Двинулся в эти края народ из бедных перенаселенных деревень России, Белоруссии, Украины и… Польши. Из-под Кракова и Кельце и из Заглембья[5] поехали сперва несколько мужиков — разведать, что такое Сибирь. Дома рассказали: лес рядом — срубишь сосну, а та прямиком летит в печь, — и дерево дают бесплатно. Это решило дело. Крестьяне собрали «телеги, плуги и сундуки» и приехали по «железке». По приезде получили землю и лес, выменяли у бурятов портки на топоры, рубили этими топорами лес и строили дома. И остались в Вершине навсегда. Шестьдесят лет живут в Сибири. Из Польши за это время никто к ним не приезжал. Польских газет они не выписывают, потому что читают плоховато. Учитель польского был до 1929 года. До 1941-го был ксендз. Рождество и Пасху празднуют по католическому, а не по православному календарю. Молятся только старики, но детей крестят все. Поскольку священника нет, крестят сами. Когда-то специально ездили в Иркутск к ксендзу, чтобы научил, как лить воду и что говорить. На похоронах поют по-польски, но тут возникают сложности, потому что поумирали те, кто знал обрядовые песни.
Национальных костюмов ни у кого уже нет. Последним был краковский у Мирека Блажея, но Блажей наказал себя в нем похоронить. На кладбище надписи по-польски: Конечная Моника Юзефовна, Янашек Роман Станиславович. С ошибками: например, в слове «umar?» (умер) нигде нет концевого твердого «?». Все велят хоронить себя «в родной земле, в Вершине то есть» — даже те, что уехали из Вершины и поженились с русскими. Русские супруги привозили откуда-то из глубины России их гробы и говорили: «такое у них было желание».
На всех могилах кресты. На одной крест и красная звезда. Тут лежит Владек Новак, комсомолец. Отец Владека хотел поставить крест, а комсомол — звезду, вот звезду и прикрепили к кресту.
На могиле Витека Куцека из земли торчит бутылка «Московской», на ней стакан. В православный день поминовения — родительскую субботу — русские приходят на кладбище поминать родных. Едят, пьют, плачут, а всё что не допьют и не доедят, оставляют усопшим. Раз на могиле недопитая водка, значит, на польское кладбище приходили помянуть Витека Куцека его русские друзья.
Русских друзей у вершинцев много. Русские дети говорят по-польски, а Колька Даниленко играет на гармошке «Czyje to polusie nie orane, mojego Jasie?ka zaniedbane» и «Dziewczyno ty moja, ty ulubiona, daj buzi, daj buzi, b?dziesz zbawiona…».

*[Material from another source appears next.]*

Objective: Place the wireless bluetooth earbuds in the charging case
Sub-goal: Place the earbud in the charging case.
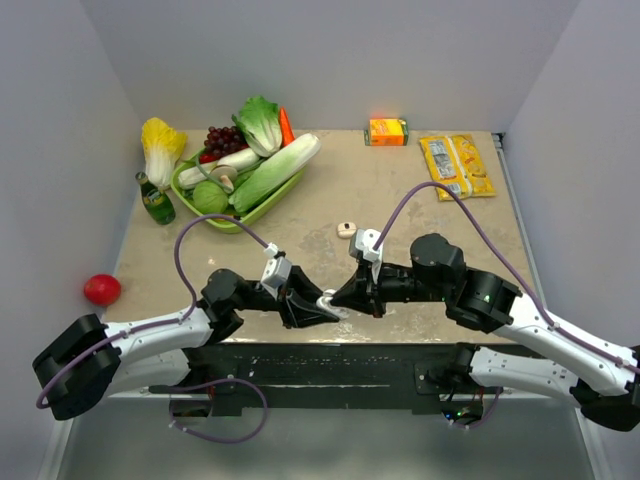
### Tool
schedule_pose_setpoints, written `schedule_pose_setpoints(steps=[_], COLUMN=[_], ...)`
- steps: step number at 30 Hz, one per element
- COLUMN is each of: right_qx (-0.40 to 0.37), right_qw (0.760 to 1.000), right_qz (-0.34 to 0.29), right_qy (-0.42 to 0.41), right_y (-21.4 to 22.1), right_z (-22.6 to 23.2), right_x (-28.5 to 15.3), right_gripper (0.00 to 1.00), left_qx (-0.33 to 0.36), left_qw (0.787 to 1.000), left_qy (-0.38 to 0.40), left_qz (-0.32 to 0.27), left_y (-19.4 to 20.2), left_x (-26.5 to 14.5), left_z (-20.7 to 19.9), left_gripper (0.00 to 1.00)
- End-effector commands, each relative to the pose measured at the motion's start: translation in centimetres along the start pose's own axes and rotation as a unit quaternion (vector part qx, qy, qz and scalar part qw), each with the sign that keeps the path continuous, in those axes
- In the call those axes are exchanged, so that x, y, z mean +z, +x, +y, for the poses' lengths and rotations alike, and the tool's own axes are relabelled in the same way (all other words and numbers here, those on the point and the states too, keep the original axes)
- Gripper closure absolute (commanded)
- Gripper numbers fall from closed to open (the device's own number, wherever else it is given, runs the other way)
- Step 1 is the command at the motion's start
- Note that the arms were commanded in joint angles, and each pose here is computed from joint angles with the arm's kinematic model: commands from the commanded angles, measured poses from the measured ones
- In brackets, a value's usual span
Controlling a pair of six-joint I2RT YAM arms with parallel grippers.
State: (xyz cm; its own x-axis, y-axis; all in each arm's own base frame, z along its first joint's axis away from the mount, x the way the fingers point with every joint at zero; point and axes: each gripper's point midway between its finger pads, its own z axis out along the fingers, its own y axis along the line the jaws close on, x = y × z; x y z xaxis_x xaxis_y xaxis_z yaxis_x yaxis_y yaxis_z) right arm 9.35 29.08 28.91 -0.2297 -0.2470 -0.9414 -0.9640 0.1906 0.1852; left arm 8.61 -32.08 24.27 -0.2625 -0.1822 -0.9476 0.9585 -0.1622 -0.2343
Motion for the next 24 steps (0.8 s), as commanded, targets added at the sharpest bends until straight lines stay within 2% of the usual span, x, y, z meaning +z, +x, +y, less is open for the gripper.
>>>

Говорят они на диалекте, вставляя искаженные русские слова. Не отдавая себе в этом отчета. Только учительница, преподающая в русской школе, смутно догадывается, что язык, на котором она говорит, не литературный. Она засыпает меня десятками конкретных вопросов. «А как правильно сказать: надзевалка или надзеволка?» — «А что это такое?» — «Ну, сорочка». Или: «Когда говорят: kiej, а когда — kaj?..»[6]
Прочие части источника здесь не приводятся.